ENEA VICO

1523 Parma - Ferrara 1567

The Army of Emperor Charles V Crosses the Elbe before the Battle of Mühlberg on April 25, 1547 1551


engraving; 535 x 375 mm (21 1/16 x 14 ¾ inches)

Bartsch, vol. 15, p. 289, no. 18 first state (of three)

LITERATURE
Rosemarie Mulcahy, “Enea Vico’s Proposed Triumphs of Charles V,” in: Print Quarterly, vol. 19, 2002, pp. 331–340

A fine impression of the first state with the monogram IBM in the center below (for Giovanni Battista Mantovano), before its substitution with the letters IB and, ultimately, the removal of all monograms.

Rosemarie Mulcahy has produced important research on the genesis of this monumental plate. She published the surviving letters between the engraver and Cosimo de Medici in which Vico proposes in August of 1549 a series of large-format (foglio reale) prints intended to celebrate the life and the victorious battles of Charles V. He asked Cosimo for financial help with the realization of this plan. Cosimo’s support and an introduction from Pietro Aretino, a friend of Vico, enabled the artist to go to Augsburg in the fall of 1550 and even to meet the emperor in person. Upon his return to Venice in January 1551, Vico engraved the Battle of Mühlberg. For the central scene he used a drawing by Giovanni Battista Scultori (1503–Mantua–1575), a Mantovan artist recommended to him by Cardinal de Granvelle, whom he had met in Augsburg. The plate was finished in April 1551 and it remained the only one of the series ever to be completed.

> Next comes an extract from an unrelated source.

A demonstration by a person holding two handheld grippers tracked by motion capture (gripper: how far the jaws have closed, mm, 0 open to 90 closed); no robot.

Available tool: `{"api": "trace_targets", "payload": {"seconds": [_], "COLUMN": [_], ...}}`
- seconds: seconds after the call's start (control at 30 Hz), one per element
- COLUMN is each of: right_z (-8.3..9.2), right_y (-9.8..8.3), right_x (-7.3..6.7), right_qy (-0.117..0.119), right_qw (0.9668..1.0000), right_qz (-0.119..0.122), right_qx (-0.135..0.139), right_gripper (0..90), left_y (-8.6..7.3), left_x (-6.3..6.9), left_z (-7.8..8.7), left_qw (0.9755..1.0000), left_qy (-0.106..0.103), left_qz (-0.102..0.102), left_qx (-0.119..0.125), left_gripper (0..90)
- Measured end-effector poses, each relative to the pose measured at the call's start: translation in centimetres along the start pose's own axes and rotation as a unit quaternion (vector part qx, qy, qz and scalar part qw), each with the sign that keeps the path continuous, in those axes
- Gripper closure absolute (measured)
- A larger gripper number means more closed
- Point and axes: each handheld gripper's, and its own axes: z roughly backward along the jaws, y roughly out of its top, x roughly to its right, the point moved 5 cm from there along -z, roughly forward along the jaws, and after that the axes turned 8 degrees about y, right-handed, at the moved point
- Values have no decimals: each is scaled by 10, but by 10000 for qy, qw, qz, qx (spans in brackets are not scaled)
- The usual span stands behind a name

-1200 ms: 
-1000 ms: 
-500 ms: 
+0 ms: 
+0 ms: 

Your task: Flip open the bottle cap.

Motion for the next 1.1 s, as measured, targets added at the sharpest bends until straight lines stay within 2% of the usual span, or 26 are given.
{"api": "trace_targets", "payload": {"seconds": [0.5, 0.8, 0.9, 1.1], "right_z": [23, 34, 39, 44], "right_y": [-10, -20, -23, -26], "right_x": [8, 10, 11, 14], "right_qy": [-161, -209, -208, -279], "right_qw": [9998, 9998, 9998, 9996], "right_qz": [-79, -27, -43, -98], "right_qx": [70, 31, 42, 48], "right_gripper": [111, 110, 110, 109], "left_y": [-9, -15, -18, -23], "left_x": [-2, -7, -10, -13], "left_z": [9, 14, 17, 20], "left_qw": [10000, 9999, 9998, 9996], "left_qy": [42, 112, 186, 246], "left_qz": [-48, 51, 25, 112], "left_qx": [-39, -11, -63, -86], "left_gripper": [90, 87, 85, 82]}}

The project was abandoned soon afterward and there was certainly never any edition printed from the plate. After Charles’s abdication from the throne in 1555, interest in such an image probably diminished even further. We have been able to trace only five impressions of this print in public collections: two first states, in the Bibliothèque nationale in Paris and in the Metropolitan Museum of Art in New York, and one second state in the British Museum in London; there are also impressions at the Deutsches Historisches Museum in Berlin and the Kupferstich-Kabinett in Dresden.